Correlation Between Cintas and AMREP
Can any of the company-specific risk be diversified away by investing in both Cintas and AMREP at the same time? Although using a correlation coefficient on its own may not help to predict future stock returns, this module helps to understand the diversifiable risk of combining Cintas and AMREP into the same portfolio, which is an essential part of the fundamental portfolio management process.
By analyzing existing cross correlation between Cintas and AMREP, you can compare the effects of market volatilities on Cintas and AMREP and check how they will diversify away market risk if combined in the same portfolio for a given time horizon. You can also utilize pair trading strategies of matching a long position in Cintas with a short position of AMREP. Check out your portfolio center. Please also check ongoing floating volatility patterns of Cintas and AMREP.
Diversification Opportunities for Cintas and AMREP
Good diversification
The 3 months correlation between Cintas and AMREP is -0.2. Overlapping area represents the amount of risk that can be diversified away by holding Cintas and AMREP in the same portfolio, assuming nothing else is changed. The correlation between historical prices or returns on AMREP and Cintas is a relative statistical measure of the degree to which these equity instruments tend to move together. The correlation coefficient measures the extent to which returns on Cintas are associated (or correlated) with AMREP. Values of the correlation coefficient range from -1 to +1, where. The correlation of zero (0) is possible when the price movement of AMREP has no effect on the direction of Cintas i.e., Cintas and AMREP go up and down completely randomly.

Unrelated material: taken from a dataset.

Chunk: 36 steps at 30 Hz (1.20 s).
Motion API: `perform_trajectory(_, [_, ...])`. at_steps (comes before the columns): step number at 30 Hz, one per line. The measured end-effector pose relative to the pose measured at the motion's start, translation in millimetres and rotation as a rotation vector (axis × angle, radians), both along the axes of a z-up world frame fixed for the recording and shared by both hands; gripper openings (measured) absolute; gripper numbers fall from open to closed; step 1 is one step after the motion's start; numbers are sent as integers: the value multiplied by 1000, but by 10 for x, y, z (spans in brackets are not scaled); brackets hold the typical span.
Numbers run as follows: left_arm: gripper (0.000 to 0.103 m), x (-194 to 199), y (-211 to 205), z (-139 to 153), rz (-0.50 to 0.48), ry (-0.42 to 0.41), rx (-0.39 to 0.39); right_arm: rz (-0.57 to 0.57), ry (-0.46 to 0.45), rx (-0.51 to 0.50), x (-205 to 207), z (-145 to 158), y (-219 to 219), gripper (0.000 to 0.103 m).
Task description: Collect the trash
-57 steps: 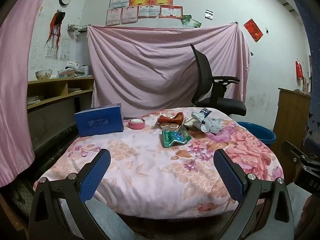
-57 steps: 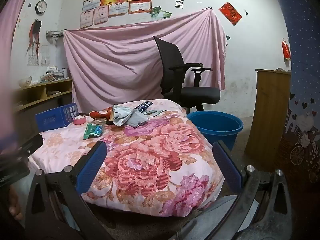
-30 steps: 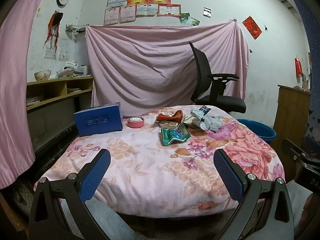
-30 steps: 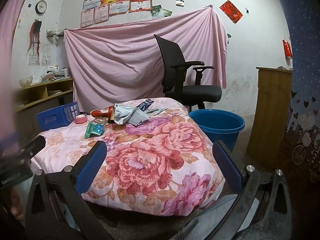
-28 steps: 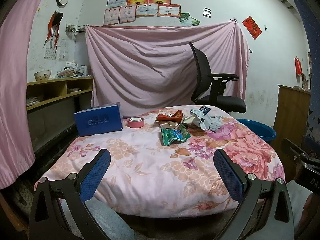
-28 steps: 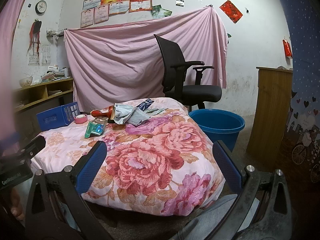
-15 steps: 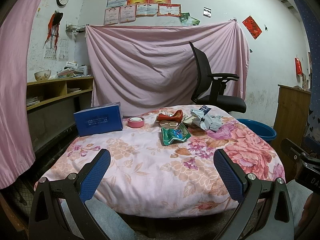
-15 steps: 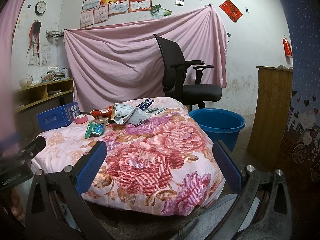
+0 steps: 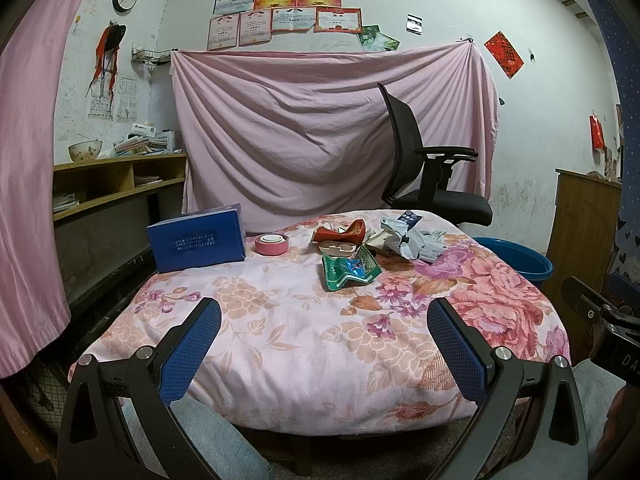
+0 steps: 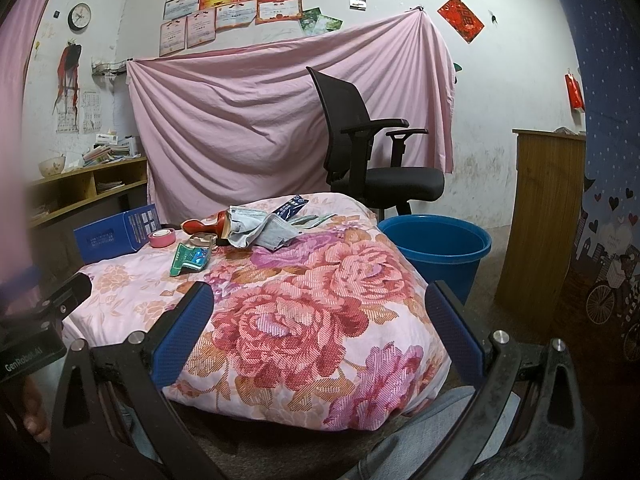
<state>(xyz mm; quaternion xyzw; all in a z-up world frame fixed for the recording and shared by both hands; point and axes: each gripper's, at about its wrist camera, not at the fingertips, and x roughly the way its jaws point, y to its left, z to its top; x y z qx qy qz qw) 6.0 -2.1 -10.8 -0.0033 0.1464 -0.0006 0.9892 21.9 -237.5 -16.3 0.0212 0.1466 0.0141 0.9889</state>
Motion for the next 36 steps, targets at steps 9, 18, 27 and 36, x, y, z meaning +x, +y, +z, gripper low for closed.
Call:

Pair Corralation between Cintas and AMREP
Given the investment horizon of 90 days Cintas is expected to generate 0.42 times more return on investment than AMREP. However, Cintas is 2.36 times less risky than AMREP. It trades about 0.13 of its potential returns per unit of risk. AMREP is currently generating about -0.2 per unit of risk. If you would invest 18,333 in Cintas on December 28, 2024 and sell it today you would earn a total of 2,138 from holding Cintas or generate 11.66% return on investment over 90 days.
Time Period | 3 Months [change] |
Direction | Moves Against |
Strength | Insignificant |
Accuracy | 100.0% |
Values | Daily Returns |
Cintas vs. AMREP
Performance |
Timeline |
Cintas |
AMREP |
Cintas and AMREP Volatility Contrast
Predicted Return Density |
Returns |
Pair Trading with Cintas and AMREP
The main advantage of trading using opposite Cintas and AMREP positions is that it hedges away some unsystematic risk. Because of two separate transactions, even if Cintas position performs unexpectedly, AMREP can make up some of the losses. Pair trading also minimizes risk from directional movements in the market. For example, if an entire industry or sector drops because of unexpected headlines, the short position in AMREP will offset losses from the drop in AMREP's long position.Cintas vs. ABM Industries Incorporated | Cintas vs. Copart Inc | Cintas vs. Dolby Laboratories | Cintas vs. Relx PLC ADR |
AMREP vs. Landsea Homes Corp | AMREP vs. Forestar Group | AMREP vs. Five Point Holdings | AMREP vs. American Realty Investors |
Check out your portfolio center.Note that this page's information should be used as a complementary analysis to find the right mix of equity instruments to add to your existing portfolios or create a brand new portfolio. You can also try the Watchlist Optimization module to optimize watchlists to build efficient portfolios or rebalance existing positions based on the mean-variance optimization algorithm.